*Exercise brief*
Everything in the listing except the pictures should be written out exactly.

== Segment start ==

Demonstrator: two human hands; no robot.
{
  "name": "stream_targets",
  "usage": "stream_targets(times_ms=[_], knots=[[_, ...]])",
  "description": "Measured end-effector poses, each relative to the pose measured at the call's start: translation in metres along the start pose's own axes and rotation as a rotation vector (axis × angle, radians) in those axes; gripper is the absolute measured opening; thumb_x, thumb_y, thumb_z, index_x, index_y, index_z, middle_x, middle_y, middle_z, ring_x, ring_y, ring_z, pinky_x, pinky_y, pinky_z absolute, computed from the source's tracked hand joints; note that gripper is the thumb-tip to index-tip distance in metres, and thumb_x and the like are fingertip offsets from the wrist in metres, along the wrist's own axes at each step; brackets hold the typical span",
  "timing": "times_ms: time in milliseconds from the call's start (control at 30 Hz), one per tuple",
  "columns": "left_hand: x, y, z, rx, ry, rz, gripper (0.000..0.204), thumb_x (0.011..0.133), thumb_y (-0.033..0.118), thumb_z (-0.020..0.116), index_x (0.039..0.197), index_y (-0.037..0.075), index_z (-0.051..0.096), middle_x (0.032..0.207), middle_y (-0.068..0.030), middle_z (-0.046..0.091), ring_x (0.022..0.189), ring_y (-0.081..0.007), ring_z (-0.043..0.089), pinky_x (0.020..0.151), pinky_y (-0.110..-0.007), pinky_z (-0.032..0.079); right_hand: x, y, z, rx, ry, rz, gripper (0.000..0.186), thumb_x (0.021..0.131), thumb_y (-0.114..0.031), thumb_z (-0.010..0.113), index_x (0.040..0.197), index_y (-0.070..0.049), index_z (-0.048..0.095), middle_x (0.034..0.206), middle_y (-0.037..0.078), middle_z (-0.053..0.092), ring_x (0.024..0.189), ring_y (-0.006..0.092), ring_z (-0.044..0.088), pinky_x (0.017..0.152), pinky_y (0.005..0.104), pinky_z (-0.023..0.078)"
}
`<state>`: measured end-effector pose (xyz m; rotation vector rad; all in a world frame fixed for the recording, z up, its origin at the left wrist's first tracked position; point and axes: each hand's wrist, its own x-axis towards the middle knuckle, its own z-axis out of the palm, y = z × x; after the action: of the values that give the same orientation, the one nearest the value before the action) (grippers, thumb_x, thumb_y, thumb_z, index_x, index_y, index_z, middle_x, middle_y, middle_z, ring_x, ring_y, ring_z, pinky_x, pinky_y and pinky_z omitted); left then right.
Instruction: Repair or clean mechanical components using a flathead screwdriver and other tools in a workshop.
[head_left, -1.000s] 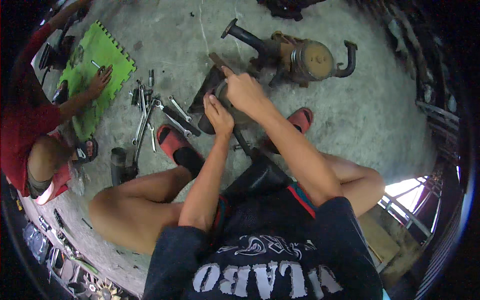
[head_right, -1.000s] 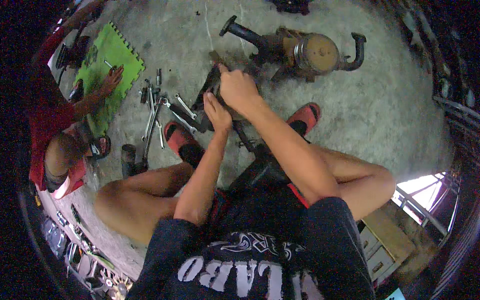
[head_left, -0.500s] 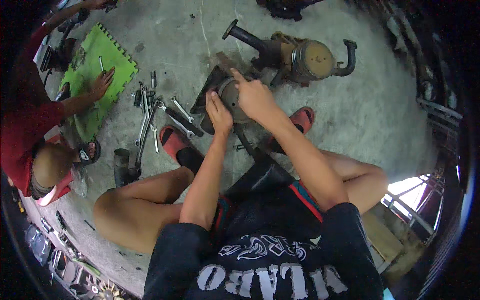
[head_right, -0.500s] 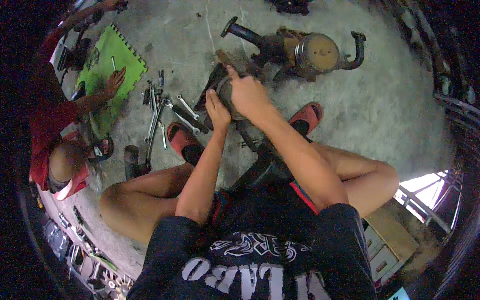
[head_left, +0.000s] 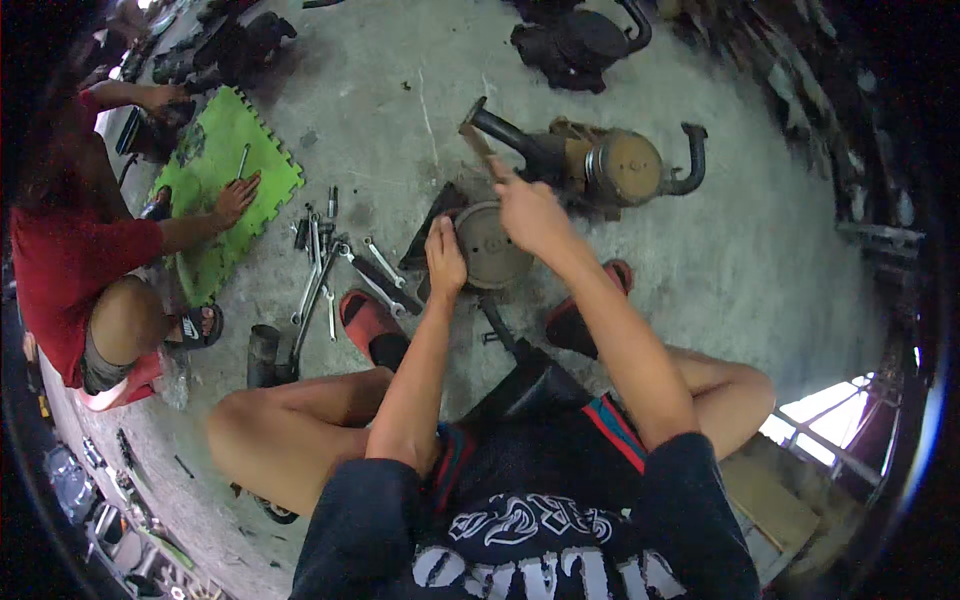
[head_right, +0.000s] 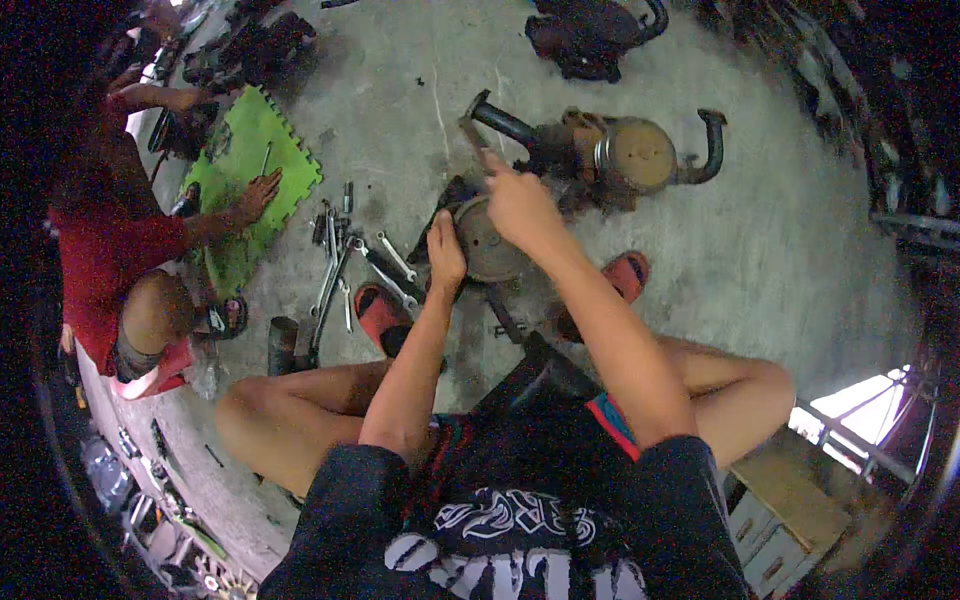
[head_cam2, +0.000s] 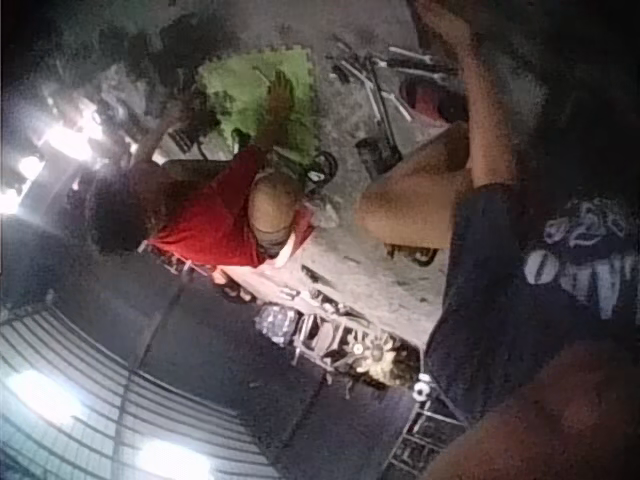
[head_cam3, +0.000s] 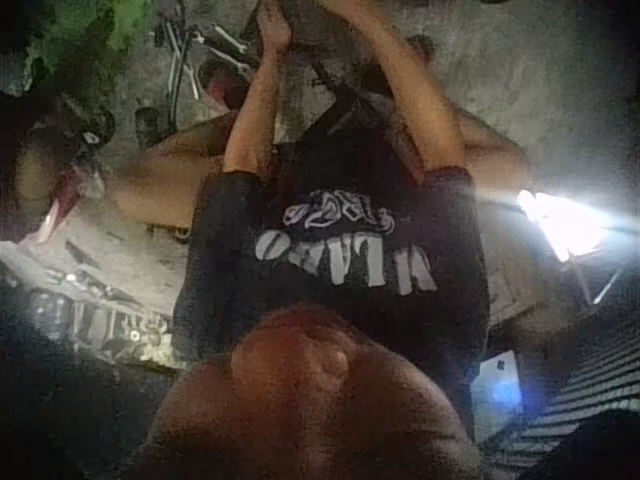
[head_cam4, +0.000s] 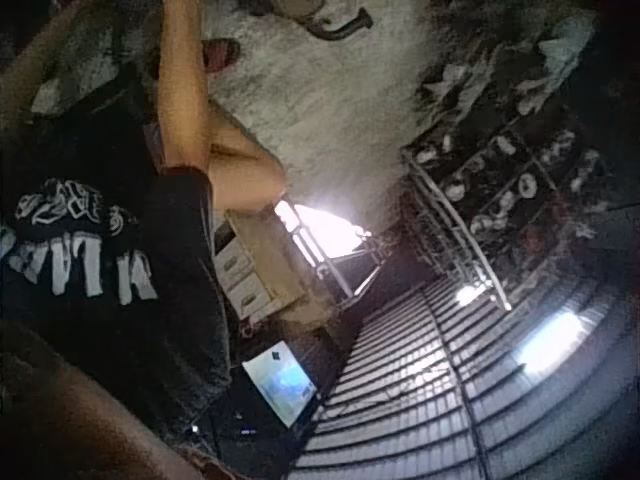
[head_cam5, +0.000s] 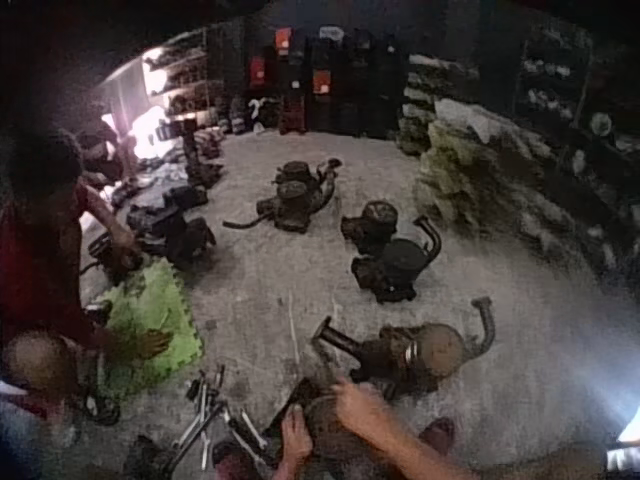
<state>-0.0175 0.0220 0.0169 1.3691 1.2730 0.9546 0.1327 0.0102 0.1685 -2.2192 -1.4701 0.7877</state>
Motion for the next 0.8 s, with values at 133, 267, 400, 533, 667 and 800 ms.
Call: stream_targets(times_ms=[133,267,400,533,667,800], knots=[[0.009,0.010,0.001,0.045,-0.083,-0.034,0.045,0.105,0.030,0.038,0.115,-0.007,0.060,0.116,-0.0275,0.062,0.111,-0.0435,0.057,0.097,-0.041,0.042,-0.065,0.031,-0.023,-0.039,0.104,0.025,0.051,0.098,-0.016,0.048,0.149,-0.017,0.040,0.082,0.031,0.065,0.082,0.0495,0.065,0.078,0.0574,0.051],[0.011,-0.010,-0.006,0.225,0.135,0.186,0.045,0.106,0.032,0.038,0.111,-0.007,0.059,0.110,-0.0271,0.063,0.107,-0.0425,0.058,0.094,-0.043,0.043,-0.101,0.025,0.015,-0.134,0.039,-0.045,0.056,0.099,-0.018,0.049,0.153,-0.018,0.033,0.089,0.031,0.066,0.078,0.0488,0.066,0.076,0.0570,0.053],[0.008,0.030,0.005,0.103,-0.034,-0.036,0.046,0.106,0.032,0.037,0.113,-0.007,0.060,0.112,-0.0265,0.064,0.108,-0.0412,0.059,0.095,-0.042,0.043,-0.050,0.023,0.054,-0.177,-0.006,0.022,0.054,0.097,-0.015,0.049,0.150,-0.014,0.038,0.091,0.031,0.066,0.081,0.0494,0.065,0.076,0.0551,0.053],[0.006,-0.001,0.023,0.069,-0.109,0.043,0.048,0.106,0.035,0.038,0.117,-0.005,0.061,0.114,-0.0255,0.065,0.108,-0.0402,0.060,0.096,-0.041,0.043,0.011,0.046,0.027,-0.188,0.001,-0.150,0.050,0.097,-0.015,0.048,0.146,-0.013,0.043,0.088,0.031,0.066,0.083,0.0515,0.063,0.076,0.0555,0.053],[0.022,-0.005,-0.004,0.046,-0.137,0.035,0.051,0.105,0.038,0.038,0.117,-0.005,0.061,0.114,-0.0275,0.064,0.110,-0.0423,0.059,0.097,-0.043,0.043,-0.048,0.009,0.012,-0.002,0.035,-0.010,0.056,0.097,-0.016,0.051,0.150,-0.016,0.036,0.091,0.033,0.065,0.083,0.0516,0.063,0.075,0.0587,0.051],[0.031,0.000,-0.005,0.129,0.028,-0.007,0.051,0.105,0.037,0.039,0.117,-0.008,0.061,0.113,-0.0303,0.063,0.109,-0.0451,0.057,0.095,-0.045,0.042,-0.134,0.056,0.035,0.083,0.239,-0.109,0.065,0.096,-0.009,0.053,0.155,-0.022,0.028,0.080,0.030,0.061,0.072,0.0491,0.060,0.067,0.0565,0.047]])
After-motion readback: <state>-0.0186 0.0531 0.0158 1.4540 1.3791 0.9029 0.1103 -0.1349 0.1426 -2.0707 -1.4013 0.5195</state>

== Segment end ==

*Answer below*
Demonstrator: two human hands; no robot.
{
  "name": "stream_targets",
  "usage": "stream_targets(times_ms=[_], knots=[[_, ...]])",
  "description": "Measured end-effector poses, each relative to the pose measured at the call's start: translation in metres along the start pose's own axes and rotation as a rotation vector (axis × angle, radians) in those axes; gripper is the absolute measured opening; thumb_x, thumb_y, thumb_z, index_x, index_y, index_z, middle_x, middle_y, middle_z, ring_x, ring_y, ring_z, pinky_x, pinky_y, pinky_z absolute, computed from the source's tracked hand joints; note that gripper is the thumb-tip to index-tip distance in metres, and thumb_x and the like are fingertip offsets from the wrist in metres, along the wrist's own axes at each step; brackets hold the typical span",
  "timing": "times_ms: time in milliseconds from the call's start (control at 30 Hz), one per tuple",
  "columns": "left_hand: x, y, z, rx, ry, rz, gripper (0.000..0.204), thumb_x (0.011..0.133), thumb_y (-0.033..0.118), thumb_z (-0.020..0.116), index_x (0.039..0.197), index_y (-0.037..0.075), index_z (-0.051..0.096), middle_x (0.032..0.207), middle_y (-0.068..0.030), middle_z (-0.046..0.091), ring_x (0.022..0.189), ring_y (-0.081..0.007), ring_z (-0.043..0.089), pinky_x (0.020..0.151), pinky_y (-0.110..-0.007), pinky_z (-0.032..0.079); right_hand: x, y, z, rx, ry, rz, gripper (0.000..0.186), thumb_x (0.021..0.131), thumb_y (-0.114..0.031), thumb_z (-0.010..0.113), index_x (0.040..0.197), index_y (-0.070..0.049), index_z (-0.048..0.095), middle_x (0.034..0.206), middle_y (-0.037..0.078), middle_z (-0.053..0.092), ring_x (0.024..0.189), ring_y (-0.006..0.092), ring_z (-0.044..0.088), pinky_x (0.017..0.152), pinky_y (0.005..0.104), pinky_z (-0.023..0.078)"
}
`<state>`: measured end-effector pose (xyz m; rotation vector rad; all in a world frame fixed for the recording, z up, its origin at the left wrist's first tracked position; point and axes: each hand's wrist, its own x-axis towards the middle knuckle, its own z-axis out of the palm, y = z × x; after the action: of the values that give the same orientation, the one nearest the value before the action) (grippers, thumb_x, thumb_y, thumb_z, index_x, index_y, index_z, middle_x, middle_y, middle_z, ring_x, ring_y, ring_z, pinky_x, pinky_y and pinky_z omitted); left then right.
Instruction: Repair or clean mechanical components using a flathead screwdriver and other tools in a workshop.
[head_left, -1.000s] 
[head_right, -1.000s] 
[head_left, -0.500s] 
[head_right, -0.500s] 
[head_left, +0.000s] 
[head_right, +0.000s] 
[head_cam2, +0.000s] 
[head_cam3, +0.000s] 
[head_cam4, +0.000s] 
[head_cam5, +0.000s] 
<state>-0.0175 0.0220 0.0169 1.3691 1.2730 0.9546 0.1327 0.0102 0.1685 -2.2192 -1.4701 0.7877</state>
Motion for the next 0.8 s, with values at 133, 267, 400, 533, 667 and 800 ms.
Call: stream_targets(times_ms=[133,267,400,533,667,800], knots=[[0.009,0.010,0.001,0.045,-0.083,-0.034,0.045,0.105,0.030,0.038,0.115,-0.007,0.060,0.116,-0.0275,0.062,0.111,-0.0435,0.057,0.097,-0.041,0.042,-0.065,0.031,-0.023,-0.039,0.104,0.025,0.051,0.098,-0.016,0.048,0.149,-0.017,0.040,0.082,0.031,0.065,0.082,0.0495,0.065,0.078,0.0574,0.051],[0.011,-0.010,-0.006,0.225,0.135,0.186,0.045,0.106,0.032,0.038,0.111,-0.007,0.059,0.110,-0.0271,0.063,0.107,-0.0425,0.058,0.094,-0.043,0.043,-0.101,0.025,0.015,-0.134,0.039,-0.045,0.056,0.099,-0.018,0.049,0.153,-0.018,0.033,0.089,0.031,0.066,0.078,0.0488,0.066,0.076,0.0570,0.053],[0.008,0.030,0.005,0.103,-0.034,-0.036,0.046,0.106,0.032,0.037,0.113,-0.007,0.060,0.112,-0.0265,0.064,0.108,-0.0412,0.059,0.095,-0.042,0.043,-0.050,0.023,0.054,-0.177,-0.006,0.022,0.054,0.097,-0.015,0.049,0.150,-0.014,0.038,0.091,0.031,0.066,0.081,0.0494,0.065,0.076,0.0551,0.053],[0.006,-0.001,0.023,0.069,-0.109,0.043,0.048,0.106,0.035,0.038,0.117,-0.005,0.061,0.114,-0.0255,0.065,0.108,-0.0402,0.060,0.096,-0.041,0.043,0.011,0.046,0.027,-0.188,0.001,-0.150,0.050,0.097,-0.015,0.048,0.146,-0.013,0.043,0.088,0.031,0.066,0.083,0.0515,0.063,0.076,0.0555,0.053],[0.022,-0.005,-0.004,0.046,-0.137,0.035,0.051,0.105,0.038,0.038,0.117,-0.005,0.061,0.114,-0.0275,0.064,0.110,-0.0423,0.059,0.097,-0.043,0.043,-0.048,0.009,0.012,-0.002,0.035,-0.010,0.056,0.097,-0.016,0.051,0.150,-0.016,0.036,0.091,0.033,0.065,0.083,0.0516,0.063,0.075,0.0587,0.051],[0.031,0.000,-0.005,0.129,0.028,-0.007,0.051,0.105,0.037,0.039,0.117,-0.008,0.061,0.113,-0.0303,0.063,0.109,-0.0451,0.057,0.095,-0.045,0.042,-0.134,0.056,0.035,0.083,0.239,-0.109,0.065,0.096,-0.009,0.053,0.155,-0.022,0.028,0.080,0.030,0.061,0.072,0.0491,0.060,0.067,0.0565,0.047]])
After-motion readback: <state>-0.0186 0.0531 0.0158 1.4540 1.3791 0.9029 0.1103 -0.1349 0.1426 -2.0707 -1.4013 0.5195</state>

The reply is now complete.